About this task:
Could you write out the data that follows, exactly and in full?

(Source data)

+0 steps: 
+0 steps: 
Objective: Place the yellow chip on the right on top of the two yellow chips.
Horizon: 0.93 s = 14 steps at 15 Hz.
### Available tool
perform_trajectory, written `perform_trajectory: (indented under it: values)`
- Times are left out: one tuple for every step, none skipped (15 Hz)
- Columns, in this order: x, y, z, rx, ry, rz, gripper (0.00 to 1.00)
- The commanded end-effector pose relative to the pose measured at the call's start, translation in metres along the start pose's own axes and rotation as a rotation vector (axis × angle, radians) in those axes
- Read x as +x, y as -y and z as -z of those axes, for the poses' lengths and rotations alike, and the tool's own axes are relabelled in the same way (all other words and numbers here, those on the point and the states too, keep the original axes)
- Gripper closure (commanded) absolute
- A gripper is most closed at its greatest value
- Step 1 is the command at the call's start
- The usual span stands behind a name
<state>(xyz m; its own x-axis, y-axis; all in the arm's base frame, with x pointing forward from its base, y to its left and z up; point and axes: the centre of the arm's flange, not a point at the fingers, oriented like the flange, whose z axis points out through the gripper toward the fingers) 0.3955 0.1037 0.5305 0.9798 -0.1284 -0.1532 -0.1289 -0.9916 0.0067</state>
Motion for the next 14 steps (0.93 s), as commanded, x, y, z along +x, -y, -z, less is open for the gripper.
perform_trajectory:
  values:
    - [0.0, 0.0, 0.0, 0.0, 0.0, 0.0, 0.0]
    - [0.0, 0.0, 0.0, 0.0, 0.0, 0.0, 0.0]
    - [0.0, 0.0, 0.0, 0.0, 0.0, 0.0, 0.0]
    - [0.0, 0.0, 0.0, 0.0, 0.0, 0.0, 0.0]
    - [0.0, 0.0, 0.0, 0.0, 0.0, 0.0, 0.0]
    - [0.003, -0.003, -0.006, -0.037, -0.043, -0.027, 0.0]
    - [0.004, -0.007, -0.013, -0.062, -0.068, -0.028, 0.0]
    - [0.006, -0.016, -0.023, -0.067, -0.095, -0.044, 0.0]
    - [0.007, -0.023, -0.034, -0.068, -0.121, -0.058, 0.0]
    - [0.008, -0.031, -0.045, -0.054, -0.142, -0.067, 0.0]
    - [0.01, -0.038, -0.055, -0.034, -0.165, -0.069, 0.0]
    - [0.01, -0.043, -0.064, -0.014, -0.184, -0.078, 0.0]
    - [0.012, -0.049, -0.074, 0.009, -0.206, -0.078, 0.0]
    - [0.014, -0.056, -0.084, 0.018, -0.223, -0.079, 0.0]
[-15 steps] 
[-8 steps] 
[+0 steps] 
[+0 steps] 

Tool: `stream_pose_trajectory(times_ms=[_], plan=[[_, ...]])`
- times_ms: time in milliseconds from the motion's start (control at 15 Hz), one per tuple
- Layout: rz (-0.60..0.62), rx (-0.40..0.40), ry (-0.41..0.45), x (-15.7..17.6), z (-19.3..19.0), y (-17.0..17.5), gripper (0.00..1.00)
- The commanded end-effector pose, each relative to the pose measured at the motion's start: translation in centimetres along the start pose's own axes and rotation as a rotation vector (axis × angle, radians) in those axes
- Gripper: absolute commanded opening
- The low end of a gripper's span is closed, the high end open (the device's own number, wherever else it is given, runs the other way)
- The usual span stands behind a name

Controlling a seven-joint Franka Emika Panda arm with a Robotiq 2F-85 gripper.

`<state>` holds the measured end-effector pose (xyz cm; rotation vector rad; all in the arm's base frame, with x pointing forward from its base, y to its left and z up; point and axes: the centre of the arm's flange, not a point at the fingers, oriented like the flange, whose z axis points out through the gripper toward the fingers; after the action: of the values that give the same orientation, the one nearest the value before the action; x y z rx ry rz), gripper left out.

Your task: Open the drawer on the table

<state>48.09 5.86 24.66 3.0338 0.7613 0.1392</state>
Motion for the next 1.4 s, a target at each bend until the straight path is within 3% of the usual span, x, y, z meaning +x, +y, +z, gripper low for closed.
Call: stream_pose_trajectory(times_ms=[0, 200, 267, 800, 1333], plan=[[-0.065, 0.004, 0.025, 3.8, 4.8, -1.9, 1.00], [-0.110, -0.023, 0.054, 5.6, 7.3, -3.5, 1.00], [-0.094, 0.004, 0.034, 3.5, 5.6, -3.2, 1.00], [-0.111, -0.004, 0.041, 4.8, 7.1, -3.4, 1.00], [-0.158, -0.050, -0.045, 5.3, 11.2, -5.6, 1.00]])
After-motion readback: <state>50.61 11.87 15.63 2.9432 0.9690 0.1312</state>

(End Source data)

Your response:
+0 steps: 
+0 steps: 
Objective: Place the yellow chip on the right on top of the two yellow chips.
Horizon: 0.93 s = 14 steps at 15 Hz.
### Available tool
perform_trajectory, written `perform_trajectory: (indented under it: values)`
- Times are left out: one tuple for every step, none skipped (15 Hz)
- Columns, in this order: x, y, z, rx, ry, rz, gripper (0.00 to 1.00)
- The commanded end-effector pose relative to the pose measured at the call's start, translation in metres along the start pose's own axes and rotation as a rotation vector (axis × angle, radians) in those axes
- Read x as +x, y as -y and z as -z of those axes, for the poses' lengths and rotations alike, and the tool's own axes are relabelled in the same way (all other words and numbers here, those on the point and the states too, keep the original axes)
- Gripper closure (commanded) absolute
- A gripper is most closed at its greatest value
- Step 1 is the command at the call's start
- The usual span stands behind a name
<state>(xyz m; its own x-axis, y-axis; all in the arm's base frame, with x pointing forward from its base, y to its left and z up; point and axes: the centre of the arm's flange, not a point at the fingers, oriented like the flange, whose z axis points out through the gripper toward the fingers) 0.3955 0.1037 0.5305 0.9798 -0.1284 -0.1532 -0.1289 -0.9916 0.0067</state>
Motion for the next 14 steps (0.93 s), as commanded, x, y, z along +x, -y, -z, less is open for the gripper.
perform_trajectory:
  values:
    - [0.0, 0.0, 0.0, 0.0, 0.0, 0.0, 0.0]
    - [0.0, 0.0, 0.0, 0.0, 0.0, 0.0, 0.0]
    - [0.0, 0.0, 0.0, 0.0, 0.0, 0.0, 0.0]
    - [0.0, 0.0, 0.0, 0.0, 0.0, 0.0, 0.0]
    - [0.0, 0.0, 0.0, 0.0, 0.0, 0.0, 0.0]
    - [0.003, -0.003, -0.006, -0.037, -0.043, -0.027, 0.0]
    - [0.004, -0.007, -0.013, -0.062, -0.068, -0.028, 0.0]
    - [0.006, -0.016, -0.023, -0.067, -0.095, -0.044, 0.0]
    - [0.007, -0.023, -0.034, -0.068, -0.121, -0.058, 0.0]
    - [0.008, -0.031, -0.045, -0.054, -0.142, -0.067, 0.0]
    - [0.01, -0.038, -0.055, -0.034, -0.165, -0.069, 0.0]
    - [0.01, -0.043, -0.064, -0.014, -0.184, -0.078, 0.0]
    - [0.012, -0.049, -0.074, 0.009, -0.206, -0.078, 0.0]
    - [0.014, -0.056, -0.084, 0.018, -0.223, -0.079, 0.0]
[-15 steps] 
[-8 steps] 
[+0 steps] 
[+0 steps] 

Tool: `stream_pose_trajectory(times_ms=[_], plan=[[_, ...]])`
- times_ms: time in milliseconds from the motion's start (control at 15 Hz), one per tuple
- Layout: rz (-0.60..0.62), rx (-0.40..0.40), ry (-0.41..0.45), x (-15.7..17.6), z (-19.3..19.0), y (-17.0..17.5), gripper (0.00..1.00)
- The commanded end-effector pose, each relative to the pose measured at the motion's start: translation in centimetres along the start pose's own axes and rotation as a rotation vector (axis × angle, radians) in those axes
- Gripper: absolute commanded opening
- The low end of a gripper's span is closed, the high end open (the device's own number, wherever else it is given, runs the other way)
- The usual span stands behind a name

Controlling a seven-joint Franka Emika Panda arm with a Robotiq 2F-85 gripper.

`<state>` holds the measured end-effector pose (xyz cm; rotation vector rad; all in the arm's base frame, with x pointing forward from its base, y to its left and z up; point and axes: the centre of the arm's flange, not a point at the fingers, oriented like the flange, whose z axis points out through the gripper toward the fingers; after the action: of the values that give the same orientation, the one nearest the value before the action; x y z rx ry rz), gripper left out.

Your task: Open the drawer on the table

<state>48.09 5.86 24.66 3.0338 0.7613 0.1392</state>
Motion for the next 1.4 s, a target at each bend until the straight path is within 3% of the usual span, x, y, z meaning +x, +y, +z, gripper low for closed.
Call: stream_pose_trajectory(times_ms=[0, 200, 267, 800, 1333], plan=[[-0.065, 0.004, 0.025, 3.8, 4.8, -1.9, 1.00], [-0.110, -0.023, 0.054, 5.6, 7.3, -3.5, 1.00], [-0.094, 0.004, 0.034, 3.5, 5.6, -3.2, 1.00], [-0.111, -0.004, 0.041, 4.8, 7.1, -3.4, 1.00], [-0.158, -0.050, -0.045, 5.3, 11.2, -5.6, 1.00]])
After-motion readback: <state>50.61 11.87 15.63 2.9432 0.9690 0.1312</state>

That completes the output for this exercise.